Uses the execution plan:

Split Sort Collapse execution plan

It produces the following statistics modification counters:

Post-update modification counters

Questions

  1. What do the Split, Sort, and Collapse operators do?
  2. Why do the pk stats show 2 modifications, but c1 and c2 show 5?

Best Answer

SQL Server always uses the Split, Sort, and Collapse combination of operators when maintaining a unique index as part of an update that affects (or might affect) more than one row.

Working through the example in the question, we could write the update as a separate single-row update for each of the four rows present:

-- Per row updates
UPDATE dbo.Banana SET pk = 2 WHERE pk = 1;
UPDATE dbo.Banana SET pk = 3 WHERE pk = 2;
UPDATE dbo.Banana SET pk = 4 WHERE pk = 3;
UPDATE dbo.Banana SET pk = 5 WHERE pk = 4;

The problem is that the first statement would fail, since it changes pk from 1 to 2, and there is already a row where pk = 2. The SQL Server storage engine requires that unique indexes remain unique at every stage of processing, even within a single statement. This is the problem solved by Split, Sort, and Collapse.

Split Split

The first step is to Split each update statement into a delete followed by an insert:

DELETE dbo.Banana WHERE pk = 1;
INSERT dbo.Banana (pk, c1, c2) VALUES (2, 'A', 'W');

DELETE dbo.Banana WHERE pk = 2;
INSERT dbo.Banana (pk, c1, c2) VALUES (3, 'B', 'X');

DELETE dbo.Banana WHERE pk = 3;
INSERT dbo.Banana (pk, c1, c2) VALUES (4, 'C', 'Y');

DELETE dbo.Banana WHERE pk = 4;
INSERT dbo.Banana (pk, c1, c2) VALUES (5, 'D', 'Z');

The Split operator adds an action code column to the stream (here labelled Act1007):

Split properties

The action code is 1 for an update, 3 for a delete, and 4 for an insert.

Sort Sort

The split statements above would still produce a false transient unique key violation, so the next step is to sort the statements by the keys of the unique index being updated (pk in this case), then by the action code. For this example, this simply means that deletes (3) on the same key are ordered before inserts (4). The resulting order is:

-- Sort (pk, action)
DELETE dbo.Banana WHERE pk = 1;
DELETE dbo.Banana WHERE pk = 2;
INSERT dbo.Banana (pk, c1, c2) VALUES (2, 'A', 'W');
DELETE dbo.Banana WHERE pk = 3;
INSERT dbo.Banana (pk, c1, c2) VALUES (3, 'B', 'X');
DELETE dbo.Banana WHERE pk = 4;
INSERT dbo.Banana (pk, c1, c2) VALUES (4, 'C', 'Y');
INSERT dbo.Banana (pk, c1, c2) VALUES (5, 'D', 'Z');

Sort properties

Collapse Collapse

The preceding stage is enough to guarantee the avoidance of false uniqueness violations in all cases. As an optimization, Collapse combines adjacent deletes and inserts on the same key value into an update:

-- Collapse (pk)
DELETE dbo.Banana WHERE pk = 1;
UPDATE dbo.Banana SET c1 = 'A', c2 = 'W' WHERE pk = 2;
UPDATE dbo.Banana SET c1 = 'B', c2 = 'X' WHERE pk = 3;
UPDATE dbo.Banana SET c1 = 'C', c2 = 'Y' WHERE pk = 4;
INSERT dbo.Banana (pk, c1, c2) VALUES (5, 'D', 'Z');

The delete/insert pairs for pk values 2, 3, and 4 have been combined into an update, leaving a single delete on pk = 1, and an insert for pk = 5.

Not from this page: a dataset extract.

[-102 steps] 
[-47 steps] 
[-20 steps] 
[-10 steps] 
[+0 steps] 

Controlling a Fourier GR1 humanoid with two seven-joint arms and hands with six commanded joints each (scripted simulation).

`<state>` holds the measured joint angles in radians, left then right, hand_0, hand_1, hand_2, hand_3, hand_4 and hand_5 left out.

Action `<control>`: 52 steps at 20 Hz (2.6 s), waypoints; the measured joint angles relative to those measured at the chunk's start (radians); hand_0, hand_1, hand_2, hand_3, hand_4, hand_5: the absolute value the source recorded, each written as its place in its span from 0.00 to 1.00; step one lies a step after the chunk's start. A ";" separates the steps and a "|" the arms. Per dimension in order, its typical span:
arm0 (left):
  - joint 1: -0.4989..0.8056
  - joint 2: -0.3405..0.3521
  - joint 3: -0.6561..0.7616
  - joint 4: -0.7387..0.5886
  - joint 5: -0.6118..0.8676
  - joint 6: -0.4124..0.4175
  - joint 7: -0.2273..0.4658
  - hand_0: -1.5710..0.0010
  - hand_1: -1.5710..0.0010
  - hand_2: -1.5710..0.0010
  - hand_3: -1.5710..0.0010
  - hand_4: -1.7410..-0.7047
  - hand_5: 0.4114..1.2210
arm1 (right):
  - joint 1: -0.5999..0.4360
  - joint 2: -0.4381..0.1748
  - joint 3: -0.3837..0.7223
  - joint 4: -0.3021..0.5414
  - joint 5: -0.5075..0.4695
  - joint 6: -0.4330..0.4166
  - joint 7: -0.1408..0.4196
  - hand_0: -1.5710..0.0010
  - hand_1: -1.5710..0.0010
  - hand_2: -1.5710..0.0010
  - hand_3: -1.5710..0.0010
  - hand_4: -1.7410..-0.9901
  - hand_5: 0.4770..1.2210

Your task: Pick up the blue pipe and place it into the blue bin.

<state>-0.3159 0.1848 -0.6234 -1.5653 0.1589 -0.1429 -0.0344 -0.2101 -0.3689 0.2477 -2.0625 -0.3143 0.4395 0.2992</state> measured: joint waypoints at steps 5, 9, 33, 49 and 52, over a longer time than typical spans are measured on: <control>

The Collapse operator groups rows by the key columns, and updates the action code to reflect the collapse outcome:

Collapse properties

Clustered Index Update Clustered index update

This operator is labelled as an Update, but it is capable of inserts, updates, and deletes. Which action is taken by the Clustered Index Update per row is determined by the value of the action code in that row. The operator has an Action property to reflect this mode of operation:

Clustered Index Update action property


Row modification counters

Note that the three updates above do not modify the key(s) of the unique index being maintained. In effect, we have transformed updates to the key columns in the index into updates of the non-key columns (c1 and c2), plus a delete and an insert. Neither a delete nor an insert can cause a false unique-key violation.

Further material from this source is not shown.